Find You in the Dark: A Novel

Image of Find You in the Dark: A Novel
Release Date: 
June 19, 2018
Atria Books
Reviewed by: 

“a chilling story of a man who could’ve conceivably become a serial killer pitted against one who actually is.”

Martin Reese has a hobby that is as unique as it is extraordinary. Bribing a police detective to give him files on unsolved cases, he goes over them in meticulous detail, discovering clues the police missed. Retracing the killer’s steps, he finds bodies long-hidden, then anonymously notifies the police and with a final taunt, tell them where to find the corpses.

Martin’s reason? To give the victims’ loved ones’ closure. Early in his so-called “career,” while he was in college, he read about a girl named Tinsley Schultz’s disappearance. Then he discovered Tinsley’s sister was in one of his classes. Unconsciously or not, he made Ellen Shultz’s acquaintance, and eventually married her. Now they have a daughter, and she and Ellen are the things Martin loves most in the world; it’s his great sorrow that he has never been able to discover where Tinsley’s body is buried.

Sergeant Keith Waring supplies Martin with cold case files for a tidy sum. Martin passes Keith off as an old friend with whom he meets occasionally for drinks, during which he receives the files of his next “case.” He covers his searches as camping trips where he goes to “get away from it all.”

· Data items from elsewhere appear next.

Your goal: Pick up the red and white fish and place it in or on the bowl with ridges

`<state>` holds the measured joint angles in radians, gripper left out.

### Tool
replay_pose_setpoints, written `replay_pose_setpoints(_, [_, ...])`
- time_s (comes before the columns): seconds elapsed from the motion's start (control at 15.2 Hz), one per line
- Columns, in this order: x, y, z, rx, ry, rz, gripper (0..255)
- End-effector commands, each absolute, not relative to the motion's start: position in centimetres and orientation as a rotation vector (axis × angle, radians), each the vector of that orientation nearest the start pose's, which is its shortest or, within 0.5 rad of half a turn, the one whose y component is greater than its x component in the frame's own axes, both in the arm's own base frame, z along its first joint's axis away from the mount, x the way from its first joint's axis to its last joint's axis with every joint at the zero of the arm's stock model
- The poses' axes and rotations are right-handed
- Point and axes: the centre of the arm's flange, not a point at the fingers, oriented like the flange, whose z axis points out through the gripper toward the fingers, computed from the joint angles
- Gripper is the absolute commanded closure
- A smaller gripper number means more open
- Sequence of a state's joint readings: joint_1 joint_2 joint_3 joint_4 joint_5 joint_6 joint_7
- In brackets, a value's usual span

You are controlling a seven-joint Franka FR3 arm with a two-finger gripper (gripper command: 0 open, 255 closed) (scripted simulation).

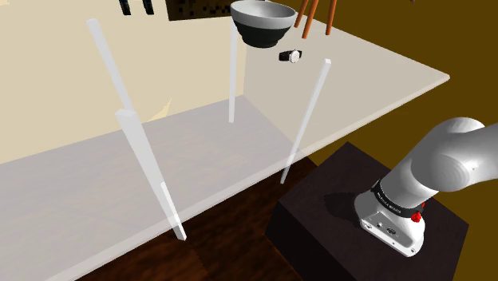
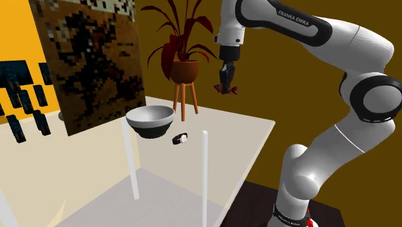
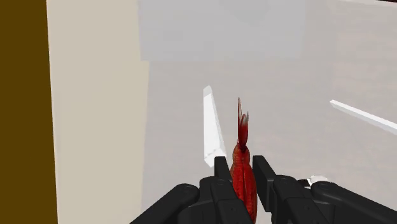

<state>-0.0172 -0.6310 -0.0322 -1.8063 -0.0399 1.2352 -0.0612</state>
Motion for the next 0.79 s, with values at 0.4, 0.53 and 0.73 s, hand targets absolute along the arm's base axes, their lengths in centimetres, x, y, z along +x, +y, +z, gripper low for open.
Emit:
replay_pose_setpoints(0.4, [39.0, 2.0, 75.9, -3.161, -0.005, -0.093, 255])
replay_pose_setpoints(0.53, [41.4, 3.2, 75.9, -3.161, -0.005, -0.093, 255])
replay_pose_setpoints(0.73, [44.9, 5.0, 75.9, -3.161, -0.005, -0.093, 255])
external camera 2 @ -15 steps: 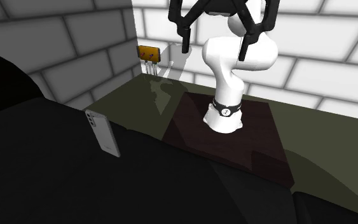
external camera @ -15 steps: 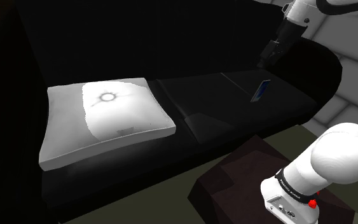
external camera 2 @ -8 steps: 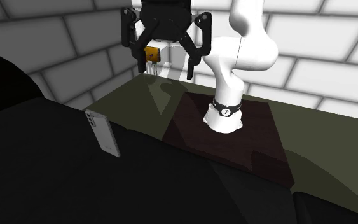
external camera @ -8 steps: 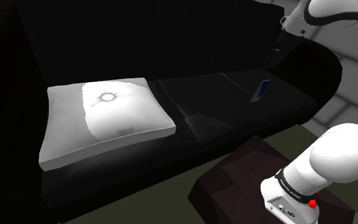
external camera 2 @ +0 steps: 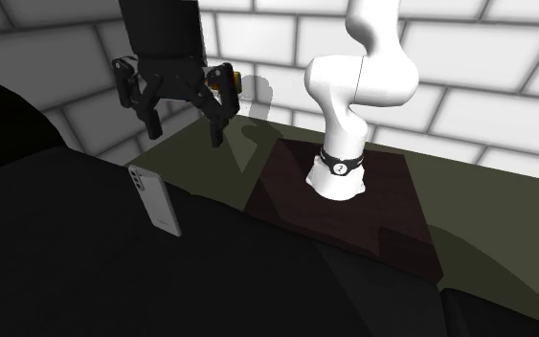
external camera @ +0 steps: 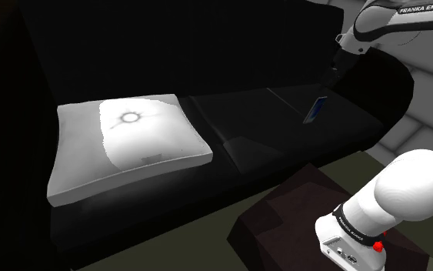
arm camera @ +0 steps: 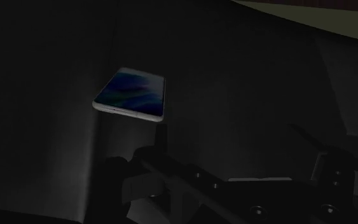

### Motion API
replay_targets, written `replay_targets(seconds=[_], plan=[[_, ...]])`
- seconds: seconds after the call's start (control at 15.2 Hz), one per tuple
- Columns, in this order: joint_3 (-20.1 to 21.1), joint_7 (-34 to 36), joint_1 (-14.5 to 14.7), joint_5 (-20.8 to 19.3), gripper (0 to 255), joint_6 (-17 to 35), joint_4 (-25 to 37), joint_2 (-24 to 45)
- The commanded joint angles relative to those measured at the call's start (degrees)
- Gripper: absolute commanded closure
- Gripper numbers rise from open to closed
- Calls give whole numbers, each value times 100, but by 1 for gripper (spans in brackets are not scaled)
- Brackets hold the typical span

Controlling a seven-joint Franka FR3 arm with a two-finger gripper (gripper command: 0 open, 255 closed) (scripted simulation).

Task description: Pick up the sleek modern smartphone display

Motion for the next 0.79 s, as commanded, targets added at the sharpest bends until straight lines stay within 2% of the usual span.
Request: replay_targets(seconds=[0.0, 0.33, 0.73], plan=[[-309, -379, 10, 46, 0, 188, 159, 390], [-959, -1310, 78, 438, 0, 512, 699, 1440], [-1032, -1396, 81, 532, 0, 991, 393, 1642]])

Currently, Martin’s discoveries have been rubbing a few detectives the wrong way. One of them, Sandra Whittal, has decided to discover the identity of the mysterious man they are calling “the Finder,” who keeps showing up the police’s incompetence by solving their cases. Whittal is a good cop but a cold personality; she can’t see the good the Finder does for the families. She believes that soon, their mysterious “benefactor” is going to evolve. Tiring of finding bodies, he’s going to start making corpses of his own.

When Martin discovers a grave he hopes will turn out to be Tinsley’s, he’s startled to find a second, very fresh, corpse inside. Now he realizes the serial killer he’s been stalking has also been stalking him, while Whittal believes her prediction has come true.

Whittal’s partner isn’t as certain as she is that their unknown caller is guilty.

“Maybe the guy who’s been calling isn’t the same guy who did this. Why would a guy who’s been so careful covering his tracks when he didn’t actually kill anyone be so brazenly provocative when he actually does kill someone?  The site, the ritual, everything is difference, and that just doesn’t make sense.”

The killer plans to make Martin pay for destroying his “perfect” crimes.

“There had to be punishment if Martin didn’t hold up his end, that extra leverage to put some selfish fear in the man’s eyes. This wasn’t a game he intended to play with digital evidence. It would all be quite real.”

With the lives of Martin’s wife and daughter at stake and the police closing in on the wrong man, Martin makes a desperate play to stop the killer and prove himself innocent of any crime other than wanting justice for the victims.

This is a novel with a most unique premise. Though Martin Reese may be tiptoeing around the borders of illegality by buying stolen case histories, his objective can’t be condemned, and the reader will no doubt be emotionally on his side from the beginning.

Detective Whittal definitely comes across as a cold character. Emotionally divorced from any rapport with the victims’ loved ones, her immediate assertion that the Finder is gearing up for a murder of his own seems both an erroneous and dubious assumption at that stage of the game, since she has no grounds to think so. It seems more luck and a blend of coincidental circumstances than any true detective work that bring her and Martin to the same point at the same time.

Told from Martin’s point of view, Find You in the Dark is a well-written, if sometimes gruesome tale of one man’s determination to bring justice to victims who have not necessarily been forgotten, but whose cases are delegated to the “cold case files” with little hope of being solved. It’s a chilling story of a man who could’ve conceivably become a serial killer pitted against one who actually is.